Questa è la realtà . E questa è anche la ragione principale che ci impone di rimanere uniti di fronte alle sfide di sopravvivenza del secolo XXI e dei secoli che — atomica permettendo — dovrebbero venire dopo. Questa è l’eredità  che lasciamo, inutile farsi illusioni, ai nostri figli e ai figli dei nostri figli. E forse abbiamo dato loro troppa pace e troppa abbondanza: tanto da fargli dimenticare che la storia dell’umanità  è stata quasi sempre tragedia, e che l’unificazione pacifica dell’Europa realizzata dai sei Stati fondatori rappresenta una assoluta eccezione nella storia del mondo. 
Ma noi, i contemporanei dei creatori dell’Europa unita, non possiamo non guardare molto indietro e molto avanti nel tempo. E non possiamo non trovarci d’accordo con la signora Merkel che, colta alla fine del 2011 da un accesso di saggezza, ha avvertito tutti noi che l’Europa sta vivendo «la sua ora più dura dopo la Seconda guerra mondiale», e che «la sfida per la nostra generazione è di finire quello che abbiamo incominciato in Europa; e ciò significa realizzare, un passo alla volta, una unione politica». 
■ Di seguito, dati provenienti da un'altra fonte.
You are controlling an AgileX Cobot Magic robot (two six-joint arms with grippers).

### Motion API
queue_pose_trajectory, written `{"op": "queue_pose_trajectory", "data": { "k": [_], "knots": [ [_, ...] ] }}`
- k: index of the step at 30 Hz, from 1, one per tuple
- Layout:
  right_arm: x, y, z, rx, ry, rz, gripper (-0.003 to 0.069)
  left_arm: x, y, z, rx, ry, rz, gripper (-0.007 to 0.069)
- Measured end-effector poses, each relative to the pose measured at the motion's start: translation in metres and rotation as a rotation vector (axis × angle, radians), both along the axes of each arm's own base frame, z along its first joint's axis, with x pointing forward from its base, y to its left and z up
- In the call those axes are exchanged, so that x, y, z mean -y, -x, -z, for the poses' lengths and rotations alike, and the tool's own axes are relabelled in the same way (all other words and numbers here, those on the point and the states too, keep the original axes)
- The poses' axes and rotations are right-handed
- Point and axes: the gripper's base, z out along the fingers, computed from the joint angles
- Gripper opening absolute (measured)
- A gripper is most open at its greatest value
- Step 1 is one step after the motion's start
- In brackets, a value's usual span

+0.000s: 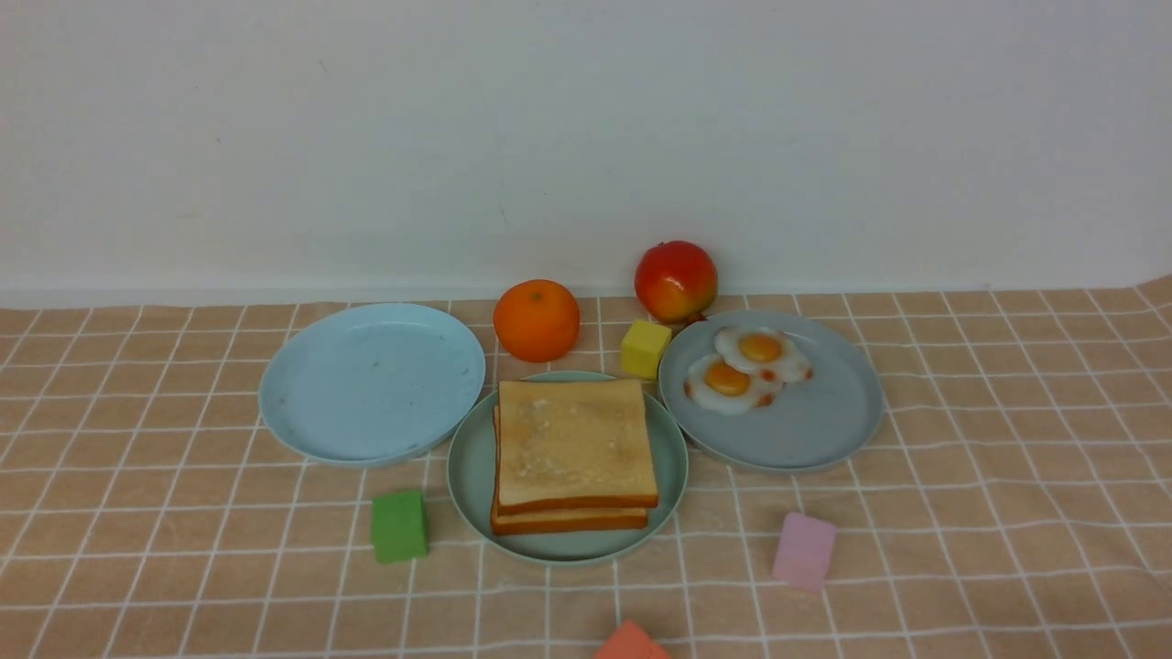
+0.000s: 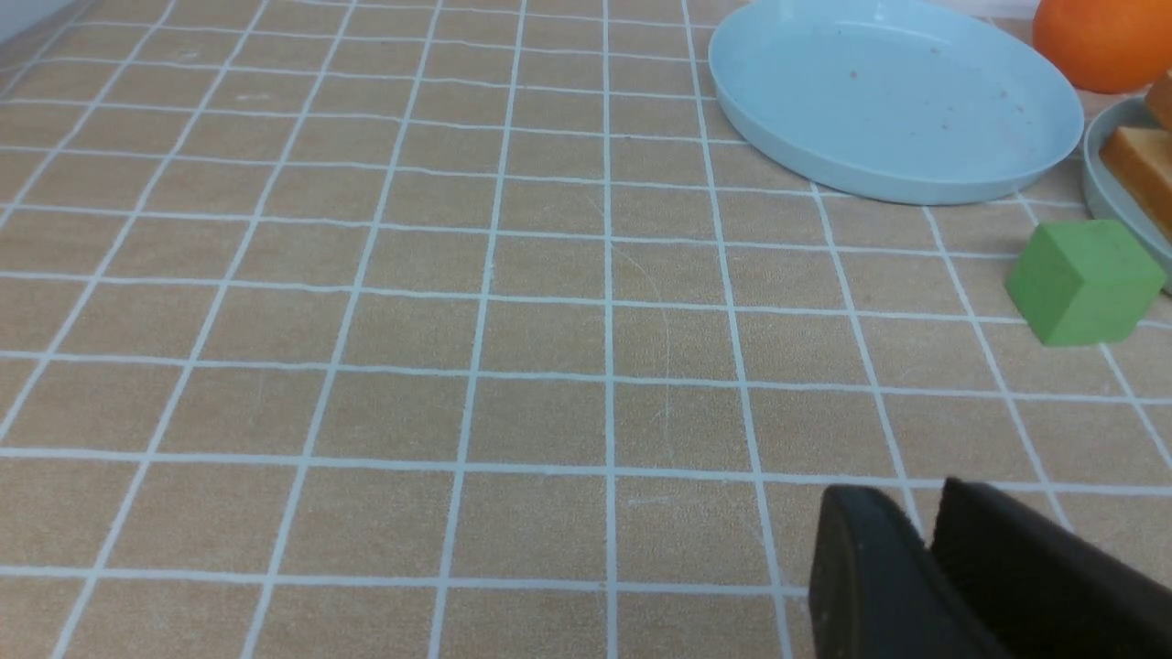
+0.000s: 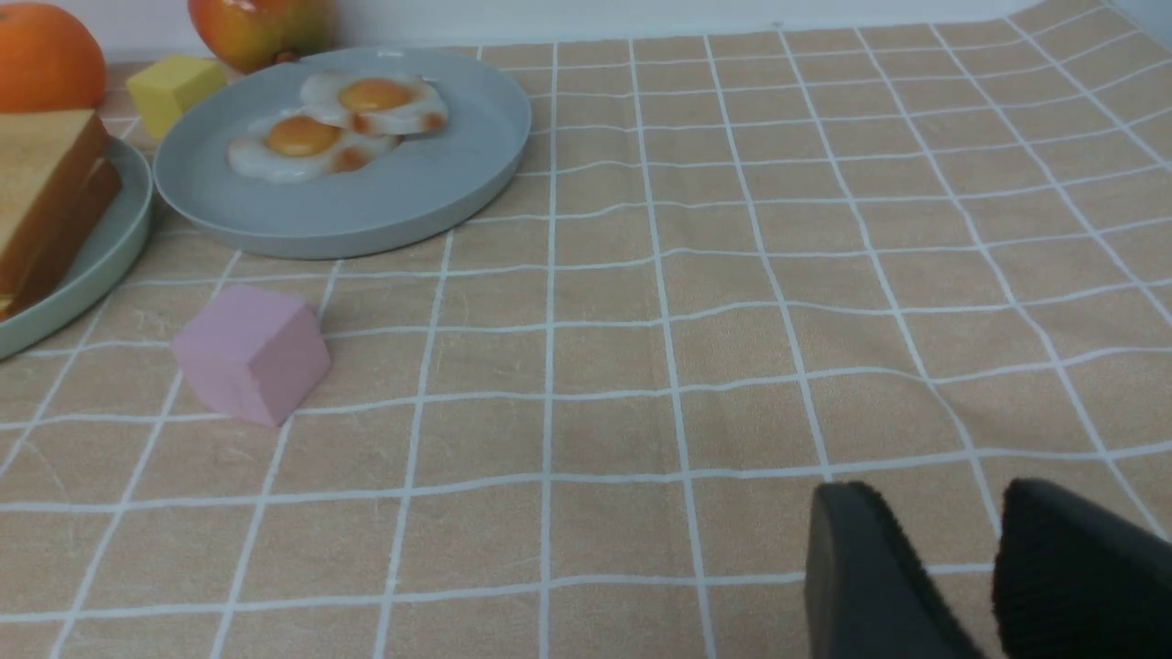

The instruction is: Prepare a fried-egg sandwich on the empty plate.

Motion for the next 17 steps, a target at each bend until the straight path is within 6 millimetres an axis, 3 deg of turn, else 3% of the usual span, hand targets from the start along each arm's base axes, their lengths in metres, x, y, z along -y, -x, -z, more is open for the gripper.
{"op": "queue_pose_trajectory", "data": {
  "k": [17],
  "knots": [
    [0.0000, 0.0000, 0.0000, 0.000, 0.000, 0.000, 0.0239, 0.0000, 0.0000, 0.0000, 0.000, 0.000, 0.000, 0.0143]
  ]
}}
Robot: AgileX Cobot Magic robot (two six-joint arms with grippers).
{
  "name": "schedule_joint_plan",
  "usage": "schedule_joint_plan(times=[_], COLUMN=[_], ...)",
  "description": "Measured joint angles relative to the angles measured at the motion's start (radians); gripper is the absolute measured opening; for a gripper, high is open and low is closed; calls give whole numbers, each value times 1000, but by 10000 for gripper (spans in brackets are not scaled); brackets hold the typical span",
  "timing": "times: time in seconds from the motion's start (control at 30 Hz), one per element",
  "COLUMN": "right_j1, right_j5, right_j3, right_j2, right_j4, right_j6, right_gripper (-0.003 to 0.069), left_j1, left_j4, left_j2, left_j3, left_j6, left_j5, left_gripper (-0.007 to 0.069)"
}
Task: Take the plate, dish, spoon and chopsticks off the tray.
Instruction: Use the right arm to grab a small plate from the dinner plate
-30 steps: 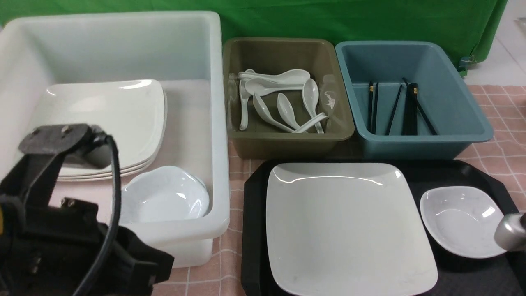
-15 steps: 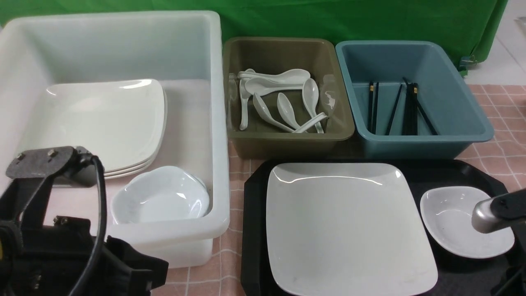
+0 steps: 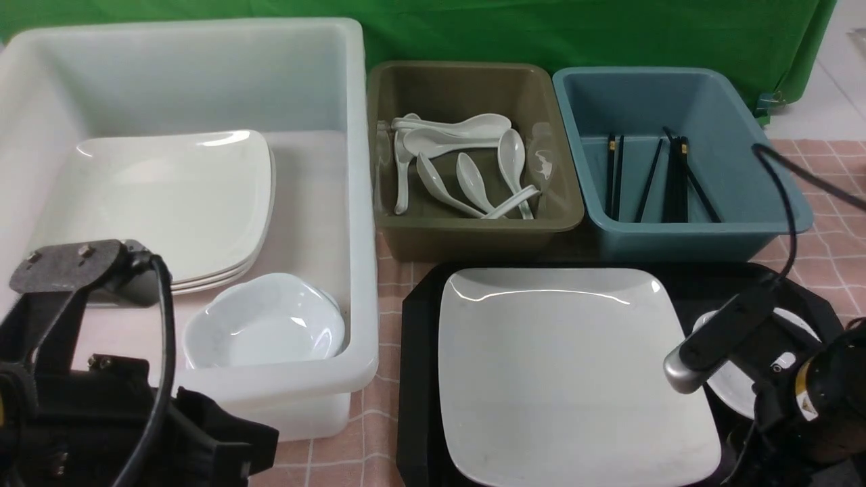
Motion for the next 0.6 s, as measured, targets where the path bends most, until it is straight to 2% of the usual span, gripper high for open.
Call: schedule_joint_plan(times=[0.2,0.37,0.47,0.5,0.6], right_j1=[0,1,3,3,5], right_j5=[-63,-68,-73,-73,-58], right_j3=[-1,-4,-10,-10,-27], right_j2=[120,181,197,197,183], right_j4=[-141,-199,-227,-228,-251], right_j6=[-2,-4,-4,-5,-9], right_gripper=[435,428,332,270,162], left_j1=[0,0,0,0,0], left_j4=[0,0,0,0,0], left_j2=[0,0,0,0,0], left_j3=[0,0,0,0,0], left_j6=[18,23,25,25,25], left_j5=[-1,-28,-30,-30,-30], left_gripper=[67,71,71,71,71])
Ci riusciremo? Ho citato troppe volte il giudizio di Monnet che l’unificazione avanza «attraverso le crisi»: tante volte, che ora mi accade di incominciare a dubitare di questa rassicurazione. E se l’esperienza delle «crisi creative» questa volta non si ripetesse? La storia ci ha giocato troppi scherzi per consentirci di fidarci del passato. Come tanti miei coetanei, sono soltanto un sopravvissuto per caso, un figlio della fortuna. Questa consapevolezza non ci dà  scelta, ci impone di vivere in allarme, nella convinzione — è un concetto che traggo da un saggio di Charles Kupchan su Survival — che l’Europa deve saper «trarre forza dal suo momento di dubbio». Kupchan, un raro americano europeista, ci ricorda che «l’equilibrio globale si sta inclinando a favore delle potenze emergenti», che gli Stati Uniti «stanno attraversando un periodo di pronunciata debolezza economica e politica», e che «un sistema internazionale che è nel mezzo di un profondo mutamento ha più che mai bisogno delle risorse e leadership di una Europa collegiale e forte». Sapremo affrontare la prova? Possibile che la crisi di una minuscola Grecia faccia saltare in aria il grande edificio dell’unità  europea?